Who are these “nursery school” capitalists? They are the folks who receive millions of dollars each year to preside over public corporations and/or to speculate with the shareholders’ capital.
American corporations are crawling with these leeches. Using other people’s money, they engage in moronic speculations, knowing that success will multiply their net worth dramatically and that failure will produce negligible negative consequences. And sometimes even failure produces success, thanks to the Federal Reserve’s well-established penchant for bailing out speculators.

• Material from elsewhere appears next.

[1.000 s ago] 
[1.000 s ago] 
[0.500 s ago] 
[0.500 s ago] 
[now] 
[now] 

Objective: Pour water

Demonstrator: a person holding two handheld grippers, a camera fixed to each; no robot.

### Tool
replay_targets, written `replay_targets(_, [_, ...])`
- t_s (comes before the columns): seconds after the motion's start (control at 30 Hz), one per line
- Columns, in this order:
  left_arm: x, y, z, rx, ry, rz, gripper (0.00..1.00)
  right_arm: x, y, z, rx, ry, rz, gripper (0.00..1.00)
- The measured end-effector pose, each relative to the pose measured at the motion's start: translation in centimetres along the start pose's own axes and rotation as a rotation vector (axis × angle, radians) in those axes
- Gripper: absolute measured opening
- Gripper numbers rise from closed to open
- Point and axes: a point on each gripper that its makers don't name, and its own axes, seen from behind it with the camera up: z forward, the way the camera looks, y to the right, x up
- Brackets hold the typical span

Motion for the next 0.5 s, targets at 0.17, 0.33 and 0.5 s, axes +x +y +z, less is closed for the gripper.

Because Wall Street’s privileged speculators receive continuous coddling,they never really learn to behave themselves. Thus, when the multi-millionaire, Nobel-prize winning operators of Long Term Capital Management fell down and got an “owy” in 1998, Alan Greenspan’s Federal Reserve rushed to their sides with Band-aids aplenty and emergency doses of financial Bactine. He slashed interest rates, while also cajoling Wall Street’s leading banks to provide a multi-billion dollar bailout.

Everyone called it a rescue plan for the capital markets. But the capital markets of 1998 required no rescuing. They had worked flawlessy; they had separated fools from their money.
But because the fools in question hailed from leading Wall Street institutions, and because the Wall Street institutions, themselves, stood to lose billions of dollars, LTCM would not be allowed to fail. Thus, the bailout of 1998 was nothing more than government-sponsored collusion to rescue speculators from the consequences of their ill-conceived speculations.

But the bailout succeeded in sparking a robust year-end rally, which made lots of people very happy…and Alan Greenspan very popular. Few folks cared that the bailout would lead directly to the largest stock market bubble of the preceding 60 years – a bubble that would produce an epic bust and erase hundreds of billions of dollars from the savings accounts of unsuspecting individual investors.

During the early years of the 21st century, the Fed continued coddling Wall Street’s privileged few, by slashing short-term interest rates to unnecessarily low levels. Who benefited? Lots of banks and lots of speculators…and lots of speculating bankers.

The speculators devised numerous ways to capitalize upon ultra-cheap short-term financing. The speculators become overnight investment geniuses by borrowing short-term and speculating long-term. But the sort of genius that relies on short-term financing often perishes at maturity. Only a complete moron would borrow short-term and invest long-term, without preparing an emergency back-up plan or exit strategy – only a complete moron…or a coddled capitalist.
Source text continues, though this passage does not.